The Dax group is reorganizing its consumer business.

(Photo: dpa)

Dusseldorf The consumer goods manufacturer Henkel plans to lay off 2,000 employees by the end of 2023 as part of its corporate restructuring. This was announced by the manufacturer of Persil, Pril and Pritt on Thursday morning. Above all, employees in the areas of sales and administration are affected. Overall, Henkel employs more than 52,000 people worldwide.

The background to this is the reorganization of Henkel’s consumer goods divisions. CEO Carsten Knobel wants to merge the ailing cosmetics business with the better-performing detergents and cleaning agents sector and its well-known brands such as Persil and Pril. The group employs 20,000 people worldwide in the affected divisions, 15 percent of them in Germany. In total, one tenth of the employees in this area have to leave.
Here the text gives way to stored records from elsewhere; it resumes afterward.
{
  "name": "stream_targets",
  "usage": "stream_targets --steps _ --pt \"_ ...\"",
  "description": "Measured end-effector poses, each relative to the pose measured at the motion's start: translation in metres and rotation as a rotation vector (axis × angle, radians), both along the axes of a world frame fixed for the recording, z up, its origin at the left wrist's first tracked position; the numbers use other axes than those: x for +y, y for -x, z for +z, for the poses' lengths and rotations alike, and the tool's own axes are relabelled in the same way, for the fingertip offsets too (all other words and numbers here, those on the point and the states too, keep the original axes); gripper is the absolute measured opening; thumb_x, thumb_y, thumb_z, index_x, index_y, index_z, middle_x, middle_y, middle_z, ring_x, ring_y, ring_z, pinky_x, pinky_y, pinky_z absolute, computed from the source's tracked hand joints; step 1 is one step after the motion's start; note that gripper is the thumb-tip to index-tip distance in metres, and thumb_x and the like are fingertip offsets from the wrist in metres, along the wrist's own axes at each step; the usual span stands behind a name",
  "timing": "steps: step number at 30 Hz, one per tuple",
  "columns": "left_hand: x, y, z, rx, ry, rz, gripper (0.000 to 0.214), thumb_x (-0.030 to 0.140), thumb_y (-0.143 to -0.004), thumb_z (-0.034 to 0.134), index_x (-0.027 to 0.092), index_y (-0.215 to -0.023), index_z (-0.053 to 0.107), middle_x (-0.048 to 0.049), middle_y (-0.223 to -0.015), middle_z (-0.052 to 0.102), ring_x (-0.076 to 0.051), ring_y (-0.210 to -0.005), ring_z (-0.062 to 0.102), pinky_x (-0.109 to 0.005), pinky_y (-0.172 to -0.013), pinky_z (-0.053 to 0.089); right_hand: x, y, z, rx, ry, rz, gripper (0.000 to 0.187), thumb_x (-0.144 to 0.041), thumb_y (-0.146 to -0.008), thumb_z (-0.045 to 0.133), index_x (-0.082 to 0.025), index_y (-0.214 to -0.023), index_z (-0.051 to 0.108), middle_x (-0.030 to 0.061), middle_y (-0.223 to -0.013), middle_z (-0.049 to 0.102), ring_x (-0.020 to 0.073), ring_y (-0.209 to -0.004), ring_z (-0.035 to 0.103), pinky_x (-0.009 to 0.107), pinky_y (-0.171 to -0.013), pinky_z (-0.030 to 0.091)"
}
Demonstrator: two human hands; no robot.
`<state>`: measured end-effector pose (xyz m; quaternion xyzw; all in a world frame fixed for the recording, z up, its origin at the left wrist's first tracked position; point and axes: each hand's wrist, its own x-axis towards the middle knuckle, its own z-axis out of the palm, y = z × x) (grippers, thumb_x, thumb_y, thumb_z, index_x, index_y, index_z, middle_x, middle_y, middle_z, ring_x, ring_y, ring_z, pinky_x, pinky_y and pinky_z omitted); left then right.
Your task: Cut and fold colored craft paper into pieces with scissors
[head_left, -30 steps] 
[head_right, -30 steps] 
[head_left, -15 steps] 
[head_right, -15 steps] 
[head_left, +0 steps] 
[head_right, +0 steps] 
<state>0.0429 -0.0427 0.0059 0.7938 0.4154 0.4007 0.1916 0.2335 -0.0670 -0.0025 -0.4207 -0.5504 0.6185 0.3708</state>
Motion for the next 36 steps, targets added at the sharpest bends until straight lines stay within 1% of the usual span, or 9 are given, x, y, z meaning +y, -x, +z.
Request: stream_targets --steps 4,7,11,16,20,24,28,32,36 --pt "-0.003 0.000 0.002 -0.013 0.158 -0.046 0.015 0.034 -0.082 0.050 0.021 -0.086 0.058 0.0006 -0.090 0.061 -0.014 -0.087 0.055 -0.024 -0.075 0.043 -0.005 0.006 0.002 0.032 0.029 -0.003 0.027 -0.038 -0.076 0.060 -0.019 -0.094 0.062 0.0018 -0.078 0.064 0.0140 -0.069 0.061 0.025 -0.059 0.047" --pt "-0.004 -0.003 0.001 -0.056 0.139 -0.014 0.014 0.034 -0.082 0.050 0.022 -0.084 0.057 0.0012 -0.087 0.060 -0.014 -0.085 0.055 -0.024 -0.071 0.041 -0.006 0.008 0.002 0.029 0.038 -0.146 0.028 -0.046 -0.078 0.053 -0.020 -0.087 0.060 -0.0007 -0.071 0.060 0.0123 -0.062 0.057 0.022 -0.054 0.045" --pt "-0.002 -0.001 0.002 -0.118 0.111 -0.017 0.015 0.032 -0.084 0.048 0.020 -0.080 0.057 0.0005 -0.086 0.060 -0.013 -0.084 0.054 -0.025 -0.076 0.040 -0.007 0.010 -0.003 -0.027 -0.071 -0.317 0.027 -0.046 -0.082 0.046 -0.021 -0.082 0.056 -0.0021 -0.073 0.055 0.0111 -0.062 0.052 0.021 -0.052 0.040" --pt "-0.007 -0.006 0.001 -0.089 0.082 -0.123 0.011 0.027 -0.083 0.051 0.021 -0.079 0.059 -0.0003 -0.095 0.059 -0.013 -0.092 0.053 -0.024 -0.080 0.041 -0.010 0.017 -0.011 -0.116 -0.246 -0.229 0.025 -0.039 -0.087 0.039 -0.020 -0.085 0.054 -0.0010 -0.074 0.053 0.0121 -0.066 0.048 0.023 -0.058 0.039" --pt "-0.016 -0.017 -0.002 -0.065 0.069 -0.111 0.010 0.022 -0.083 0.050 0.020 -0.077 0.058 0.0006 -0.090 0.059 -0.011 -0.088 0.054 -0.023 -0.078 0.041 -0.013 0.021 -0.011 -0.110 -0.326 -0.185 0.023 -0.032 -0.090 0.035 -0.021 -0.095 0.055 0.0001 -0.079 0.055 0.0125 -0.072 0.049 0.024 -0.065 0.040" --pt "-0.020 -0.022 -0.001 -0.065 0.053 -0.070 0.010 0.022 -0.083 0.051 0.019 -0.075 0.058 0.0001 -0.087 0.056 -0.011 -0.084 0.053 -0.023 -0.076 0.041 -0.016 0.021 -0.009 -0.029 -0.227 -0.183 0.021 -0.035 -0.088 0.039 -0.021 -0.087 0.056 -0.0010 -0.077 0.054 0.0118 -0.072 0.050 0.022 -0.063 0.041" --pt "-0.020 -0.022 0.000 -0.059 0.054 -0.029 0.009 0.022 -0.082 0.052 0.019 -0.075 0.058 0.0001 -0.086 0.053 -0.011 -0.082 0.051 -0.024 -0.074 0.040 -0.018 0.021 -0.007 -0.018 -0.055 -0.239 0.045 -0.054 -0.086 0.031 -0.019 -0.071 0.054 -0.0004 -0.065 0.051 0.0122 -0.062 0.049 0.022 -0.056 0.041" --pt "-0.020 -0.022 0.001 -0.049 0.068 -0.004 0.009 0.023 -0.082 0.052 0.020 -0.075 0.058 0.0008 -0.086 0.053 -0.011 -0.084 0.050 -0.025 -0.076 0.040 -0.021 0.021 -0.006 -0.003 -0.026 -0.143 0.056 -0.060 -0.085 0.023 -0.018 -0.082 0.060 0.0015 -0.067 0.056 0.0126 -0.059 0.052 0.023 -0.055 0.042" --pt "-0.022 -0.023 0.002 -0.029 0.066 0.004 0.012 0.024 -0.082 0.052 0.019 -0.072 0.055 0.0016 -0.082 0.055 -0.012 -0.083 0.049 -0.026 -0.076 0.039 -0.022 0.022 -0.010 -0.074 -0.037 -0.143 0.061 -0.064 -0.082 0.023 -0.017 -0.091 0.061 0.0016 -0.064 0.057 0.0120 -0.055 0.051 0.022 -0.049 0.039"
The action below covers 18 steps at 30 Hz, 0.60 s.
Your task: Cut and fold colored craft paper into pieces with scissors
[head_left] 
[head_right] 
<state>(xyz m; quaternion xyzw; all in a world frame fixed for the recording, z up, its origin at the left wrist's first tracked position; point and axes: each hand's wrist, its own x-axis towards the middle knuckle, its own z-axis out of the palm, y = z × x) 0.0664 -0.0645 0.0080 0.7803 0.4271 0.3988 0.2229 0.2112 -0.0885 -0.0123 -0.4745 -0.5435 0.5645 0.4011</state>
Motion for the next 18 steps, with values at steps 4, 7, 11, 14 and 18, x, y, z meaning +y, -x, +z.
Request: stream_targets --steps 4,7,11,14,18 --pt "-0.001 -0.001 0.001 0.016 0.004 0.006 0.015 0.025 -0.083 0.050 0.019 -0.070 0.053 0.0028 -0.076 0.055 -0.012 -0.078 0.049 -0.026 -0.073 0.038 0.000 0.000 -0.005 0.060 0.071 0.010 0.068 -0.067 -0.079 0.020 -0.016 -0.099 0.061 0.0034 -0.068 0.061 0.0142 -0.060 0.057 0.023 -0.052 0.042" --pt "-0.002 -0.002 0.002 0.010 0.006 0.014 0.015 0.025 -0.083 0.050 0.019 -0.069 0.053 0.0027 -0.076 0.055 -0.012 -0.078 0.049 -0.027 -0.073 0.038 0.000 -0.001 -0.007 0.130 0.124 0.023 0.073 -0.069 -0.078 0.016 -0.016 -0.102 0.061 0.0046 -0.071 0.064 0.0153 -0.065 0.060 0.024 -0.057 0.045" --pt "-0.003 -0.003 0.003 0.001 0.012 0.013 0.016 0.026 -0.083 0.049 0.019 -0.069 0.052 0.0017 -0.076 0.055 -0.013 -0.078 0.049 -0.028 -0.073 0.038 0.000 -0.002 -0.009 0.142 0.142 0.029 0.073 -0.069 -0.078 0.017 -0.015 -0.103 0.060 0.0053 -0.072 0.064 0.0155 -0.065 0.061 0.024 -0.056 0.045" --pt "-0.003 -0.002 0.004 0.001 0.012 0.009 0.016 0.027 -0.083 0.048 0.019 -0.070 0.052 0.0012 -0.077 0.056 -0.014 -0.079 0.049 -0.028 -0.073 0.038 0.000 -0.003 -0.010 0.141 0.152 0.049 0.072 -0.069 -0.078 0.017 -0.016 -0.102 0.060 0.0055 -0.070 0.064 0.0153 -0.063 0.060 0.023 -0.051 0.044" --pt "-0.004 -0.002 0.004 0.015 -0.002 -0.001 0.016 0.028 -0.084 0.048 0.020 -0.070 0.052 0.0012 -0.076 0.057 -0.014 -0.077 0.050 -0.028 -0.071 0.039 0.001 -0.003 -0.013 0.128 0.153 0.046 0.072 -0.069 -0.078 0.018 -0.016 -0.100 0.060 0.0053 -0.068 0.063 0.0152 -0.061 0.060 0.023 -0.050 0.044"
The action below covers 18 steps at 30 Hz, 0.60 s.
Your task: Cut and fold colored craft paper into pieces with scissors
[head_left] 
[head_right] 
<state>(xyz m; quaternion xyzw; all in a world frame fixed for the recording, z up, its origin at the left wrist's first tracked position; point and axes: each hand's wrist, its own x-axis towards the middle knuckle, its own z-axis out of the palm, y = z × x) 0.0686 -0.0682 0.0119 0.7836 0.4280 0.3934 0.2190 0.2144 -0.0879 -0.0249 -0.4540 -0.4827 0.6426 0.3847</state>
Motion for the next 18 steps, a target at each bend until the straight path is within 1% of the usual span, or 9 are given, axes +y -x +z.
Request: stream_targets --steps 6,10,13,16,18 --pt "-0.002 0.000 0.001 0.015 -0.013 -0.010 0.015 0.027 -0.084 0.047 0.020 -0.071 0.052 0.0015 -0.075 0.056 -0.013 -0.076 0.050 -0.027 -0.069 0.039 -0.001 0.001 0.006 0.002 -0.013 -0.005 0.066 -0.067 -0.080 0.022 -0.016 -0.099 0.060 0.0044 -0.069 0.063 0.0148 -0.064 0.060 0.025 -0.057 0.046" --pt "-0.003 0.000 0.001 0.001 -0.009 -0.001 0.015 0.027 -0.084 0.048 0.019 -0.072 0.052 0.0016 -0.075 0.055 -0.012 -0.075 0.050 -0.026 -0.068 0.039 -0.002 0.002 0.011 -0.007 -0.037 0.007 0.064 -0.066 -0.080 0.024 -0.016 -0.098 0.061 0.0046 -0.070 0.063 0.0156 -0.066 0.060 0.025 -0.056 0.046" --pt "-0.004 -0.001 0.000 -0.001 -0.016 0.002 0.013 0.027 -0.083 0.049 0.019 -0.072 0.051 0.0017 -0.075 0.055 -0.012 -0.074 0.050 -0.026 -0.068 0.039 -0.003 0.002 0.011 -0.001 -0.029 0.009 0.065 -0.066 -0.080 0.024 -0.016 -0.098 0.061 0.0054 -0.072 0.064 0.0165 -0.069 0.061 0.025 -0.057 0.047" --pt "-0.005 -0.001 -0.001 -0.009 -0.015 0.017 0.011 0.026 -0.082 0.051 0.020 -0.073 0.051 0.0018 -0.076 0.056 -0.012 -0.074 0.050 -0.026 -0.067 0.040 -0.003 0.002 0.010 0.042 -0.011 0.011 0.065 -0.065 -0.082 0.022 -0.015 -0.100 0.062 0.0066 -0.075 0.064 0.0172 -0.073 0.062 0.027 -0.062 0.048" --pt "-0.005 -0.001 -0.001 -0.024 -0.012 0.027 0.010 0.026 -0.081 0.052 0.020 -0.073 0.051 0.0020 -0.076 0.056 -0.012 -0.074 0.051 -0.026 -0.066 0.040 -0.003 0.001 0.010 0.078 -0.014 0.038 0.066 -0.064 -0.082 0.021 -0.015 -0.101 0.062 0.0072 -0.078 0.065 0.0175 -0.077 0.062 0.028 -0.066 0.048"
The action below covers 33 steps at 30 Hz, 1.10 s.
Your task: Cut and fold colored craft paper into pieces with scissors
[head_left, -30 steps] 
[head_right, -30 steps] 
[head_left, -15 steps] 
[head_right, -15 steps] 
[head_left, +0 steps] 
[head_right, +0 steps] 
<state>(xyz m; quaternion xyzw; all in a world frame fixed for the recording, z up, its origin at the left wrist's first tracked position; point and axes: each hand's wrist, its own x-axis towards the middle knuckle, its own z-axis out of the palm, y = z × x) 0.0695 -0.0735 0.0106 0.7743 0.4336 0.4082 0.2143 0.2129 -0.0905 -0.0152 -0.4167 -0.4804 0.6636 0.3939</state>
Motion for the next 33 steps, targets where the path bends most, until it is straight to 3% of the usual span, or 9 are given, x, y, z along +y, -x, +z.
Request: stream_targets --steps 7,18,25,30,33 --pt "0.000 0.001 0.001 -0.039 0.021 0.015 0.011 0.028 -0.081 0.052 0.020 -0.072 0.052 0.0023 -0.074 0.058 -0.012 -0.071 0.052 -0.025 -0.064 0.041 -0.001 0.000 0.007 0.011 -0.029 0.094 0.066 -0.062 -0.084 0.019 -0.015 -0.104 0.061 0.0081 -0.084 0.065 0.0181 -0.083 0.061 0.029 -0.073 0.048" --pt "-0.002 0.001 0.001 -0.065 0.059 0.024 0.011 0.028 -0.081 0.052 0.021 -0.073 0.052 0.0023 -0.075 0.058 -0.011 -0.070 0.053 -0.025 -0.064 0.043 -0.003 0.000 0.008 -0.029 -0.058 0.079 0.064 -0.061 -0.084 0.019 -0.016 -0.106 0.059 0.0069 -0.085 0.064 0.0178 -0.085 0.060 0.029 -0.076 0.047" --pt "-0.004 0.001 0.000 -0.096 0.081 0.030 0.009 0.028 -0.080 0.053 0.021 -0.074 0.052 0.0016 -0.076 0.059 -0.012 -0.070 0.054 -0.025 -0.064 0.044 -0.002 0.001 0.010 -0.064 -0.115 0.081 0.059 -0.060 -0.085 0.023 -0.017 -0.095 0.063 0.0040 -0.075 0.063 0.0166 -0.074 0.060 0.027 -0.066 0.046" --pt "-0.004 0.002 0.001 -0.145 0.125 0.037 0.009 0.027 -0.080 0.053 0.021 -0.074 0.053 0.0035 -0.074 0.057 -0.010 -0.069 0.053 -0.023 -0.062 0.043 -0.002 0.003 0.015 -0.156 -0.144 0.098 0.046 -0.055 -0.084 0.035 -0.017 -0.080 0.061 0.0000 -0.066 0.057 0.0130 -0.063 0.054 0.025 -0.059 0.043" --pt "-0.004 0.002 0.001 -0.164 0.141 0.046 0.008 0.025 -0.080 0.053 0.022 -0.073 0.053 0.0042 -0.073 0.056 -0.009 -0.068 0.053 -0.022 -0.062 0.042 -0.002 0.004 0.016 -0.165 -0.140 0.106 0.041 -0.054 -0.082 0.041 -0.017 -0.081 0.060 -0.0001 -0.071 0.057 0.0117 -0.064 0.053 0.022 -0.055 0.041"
Henkel is planning savings of EUR 500 million as a result of the conversion. Knobel expects faster decisions, more targeted innovations and more growth from the newly formed “Consumer Brands” unit.

In addition, Knobel expects synergies in the areas of administration, sales, marketing, production and logistics. This means that sales people from both company divisions no longer have to negotiate with the same customers, as was previously the case. In addition, Henkel wants to use the new division to make it easier to make acquisitions that do not fit either of the two areas.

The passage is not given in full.